A modern stack helps structure this better. ASP.NET provides strong building blocks for identity, authorisation and API security. Docker helps make environments more consistent. PostgreSQL offers a robust foundation for data processing. Aspire makes the local development environment more realistic.
Tooling does not solve this by itself.
The most important questions remain business questions. Who is allowed to see which data? Who is allowed to change something? Which actions need to be traceable? Which errors need to become visible quickly? Which data requires extra protection?

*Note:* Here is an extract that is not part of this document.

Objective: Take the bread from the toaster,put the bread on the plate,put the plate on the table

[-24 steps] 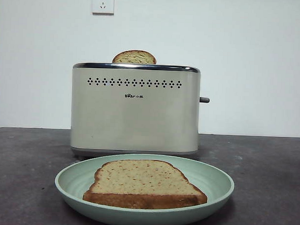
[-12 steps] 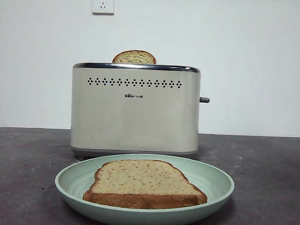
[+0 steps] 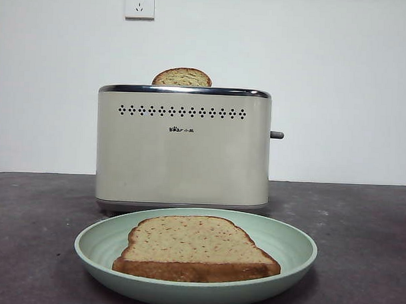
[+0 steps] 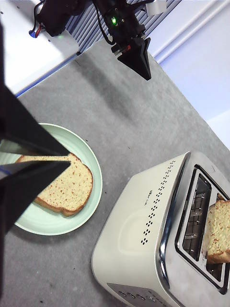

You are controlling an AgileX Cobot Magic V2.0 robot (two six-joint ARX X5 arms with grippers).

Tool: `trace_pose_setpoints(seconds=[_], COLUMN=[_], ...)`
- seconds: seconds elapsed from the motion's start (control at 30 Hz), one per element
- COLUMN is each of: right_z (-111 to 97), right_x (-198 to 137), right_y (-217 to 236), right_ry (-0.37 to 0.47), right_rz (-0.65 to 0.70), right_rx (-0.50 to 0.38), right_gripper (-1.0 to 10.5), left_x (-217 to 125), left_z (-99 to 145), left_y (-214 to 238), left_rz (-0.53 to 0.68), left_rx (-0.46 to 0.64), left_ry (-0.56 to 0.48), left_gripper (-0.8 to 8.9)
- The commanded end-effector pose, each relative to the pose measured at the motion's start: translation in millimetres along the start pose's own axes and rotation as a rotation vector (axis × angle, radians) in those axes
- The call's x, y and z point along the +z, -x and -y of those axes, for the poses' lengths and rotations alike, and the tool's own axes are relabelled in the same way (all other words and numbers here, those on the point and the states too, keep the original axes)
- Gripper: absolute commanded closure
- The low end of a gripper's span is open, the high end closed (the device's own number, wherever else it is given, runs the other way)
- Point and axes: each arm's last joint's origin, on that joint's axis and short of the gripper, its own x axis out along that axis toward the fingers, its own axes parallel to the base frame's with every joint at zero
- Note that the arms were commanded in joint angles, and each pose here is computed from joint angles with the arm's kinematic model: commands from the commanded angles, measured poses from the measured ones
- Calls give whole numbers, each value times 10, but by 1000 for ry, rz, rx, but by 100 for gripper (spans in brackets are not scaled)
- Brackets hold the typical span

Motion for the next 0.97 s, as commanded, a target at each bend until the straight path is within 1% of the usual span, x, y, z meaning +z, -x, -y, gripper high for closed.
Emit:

A rewrite is a good moment to include those questions right away.
AI as practical support
AI can speed up this kind of trajectory.
It can help understand existing code, recognise patterns, prepare documentation, work out user stories and set up test scenarios. During development, it can support repetitive work such as simple CRUD logic, component structures, API contracts or initial test proposals.
That saves time.
Responsibility remains with the team. Architecture, security, data modelling, validation with users and quality control still require human judgement.
The best role for AI is practical. It brings speed where that is safe, so developers and analysts can spend more attention on the choices that really matter.
What makes a rewrite successful?
A rewrite does not succeed because of the tech stack alone.
ASP.NET, Angular, PostgreSQL, Aspire, OpenTelemetry and Docker provide a strong foundation. AI can help teams work faster. The result mainly depends on the approach.
What matters most:
- a clear scope
- a good understanding of the existing way of working
- involvement from users
- strong architectural choices
- security from the start
- good data modelling
- realistic priorities
- a well-considered migration
- thorough validation of critical processes
That is also where technical guidance adds value.
An SME does not always have all the expertise in-house to fully carry this kind of trajectory alone. In that case, it helps to work with a partner who looks at technology and business context together. Someone who helps think through risks, choices, documentation, maintainability and adoption.
Finally
Rewriting a custom application is a big decision.
Sometimes maintenance is enough. Sometimes targeted modernisation is the better path. When the technical foundation starts slowing the organisation down, a well-prepared rewrite can be the most sensible step.
With ASP.NET, Angular, PostgreSQL, Aspire, OpenTelemetry and Docker, you get a modern foundation that better fits the way organisations work today.
AI can make the trajectory more manageable, especially by supporting analysis, documentation, testing and repetitive development work.
The core remains simple.
First understand what the application means for the organisation today. Then build in a way that is secure, maintainable and ready for the future.